Depois da tragédia do povo yanomami, que assistimos estarrecidos no começo desde ano, voltar à obra literária dos povos indígenas me pareceu no mínimo uma obrigação.
Krenak participou da Assembleia Constituinte que estabeleceu a Constituição de 1988. Na época, ele fez um discurso vestido de terno e gravata (figurino obrigatório) onde ia pintando o rosto de jenipapo, como se fosse um guerreiro se preparando para um embate iminente.
O autor nasceu na região do Vale do Rio Doce, onde habita o povo Krenak, é ativista, ambientalista e doutor honoris causa pela Universidade de Juiz de Fora (MG). E é, principalmente, uma das lideranças mais engajadas em dialogar com o povo não indígena.
A obra que abordamos aqui faz uma convocação para que os homens foquem no momento presente, pois “Para começar, o futuro não existe – nós o imaginamos. Dizer que alguma coisa vai acontecer no futuro não existe nada de nós, pois ele é uma ilusão”.
Um exemplo disso, na visão de Ailton Krenak, foi a conferência Eco 92, realizada no Rio de Janeiro (RJ), que propôs uma série de ações futuras, que por não terem sido aplicadas gerou a necessidade da COP 27, no Egito.
Em contraposição, o “passado é ancestral porque já esteve aqui”. É um convite para resgatarmos os valores de nossos antepassados, que foram a base para o nosso hoje e que aos poucos abandonamos em prol, de novo, do futuro, por termos vergonha ou por esquecimento.
Podemos fazer uma leitura pouca ortodoxa e fazer um link com os versos de Emicida: “Tudo o que nóis tem é nóis”. É o agora. É este planeta, para o qual não temos plano B. É esta vida.

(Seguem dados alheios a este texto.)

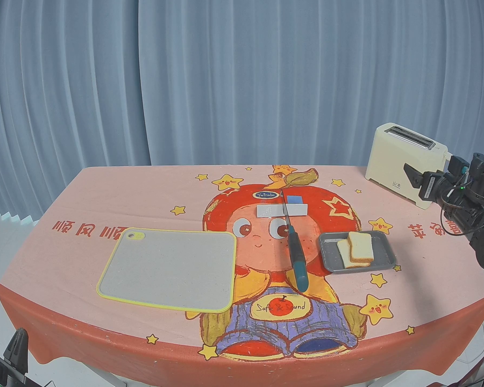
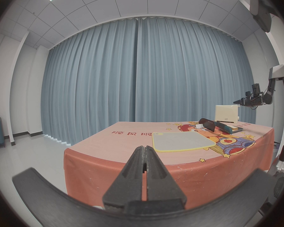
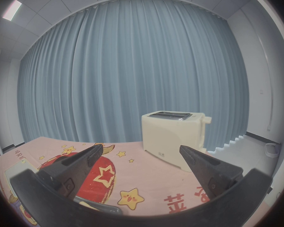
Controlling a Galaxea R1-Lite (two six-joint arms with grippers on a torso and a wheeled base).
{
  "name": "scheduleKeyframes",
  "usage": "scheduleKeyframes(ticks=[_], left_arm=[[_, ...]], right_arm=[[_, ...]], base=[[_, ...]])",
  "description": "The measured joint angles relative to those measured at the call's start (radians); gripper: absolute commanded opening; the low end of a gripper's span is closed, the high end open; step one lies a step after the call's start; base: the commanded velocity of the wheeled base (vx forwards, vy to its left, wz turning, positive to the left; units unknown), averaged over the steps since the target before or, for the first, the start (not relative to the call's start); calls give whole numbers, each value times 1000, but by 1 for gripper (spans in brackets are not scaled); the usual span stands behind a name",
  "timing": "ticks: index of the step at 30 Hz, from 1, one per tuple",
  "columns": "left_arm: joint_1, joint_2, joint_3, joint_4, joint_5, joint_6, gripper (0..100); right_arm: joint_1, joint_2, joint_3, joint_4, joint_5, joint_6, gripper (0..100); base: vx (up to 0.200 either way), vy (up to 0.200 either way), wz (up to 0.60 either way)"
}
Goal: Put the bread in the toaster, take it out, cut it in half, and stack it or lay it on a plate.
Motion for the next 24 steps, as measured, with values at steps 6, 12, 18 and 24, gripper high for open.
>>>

Paradoxalmente, alguns desses desafios são também “pra ontem”, caso da inescapável questão ambiental.
Os textos são de rápida leitura e passam por temas como a relação das cidades brasileiras que costumam dar às costas aos seus rios; com as nossas matas; da relação dos povos originários com uma floresta que hoje só existe no campo do imaginário graças ao desmatamento em voga desde o achamento do Brasil pelos portugueses.
“Eu acho engraçado que tem gente que aceita com naturalidade considerar um rio sagrado desde que ele esteja lá na Índia, e saiba de cor que ele se chama Ganges, enquanto ousa saquear o corpo do rio ao lado, cujo nome desconhece, para fazer resfriamento de ciclos industriais e outros absurdos”.
Reproduzimos a postura dos colonizadores e continuamos desprezando tanto o conhecimento índigena sobre a natureza quanto sobre sua visão de mundo.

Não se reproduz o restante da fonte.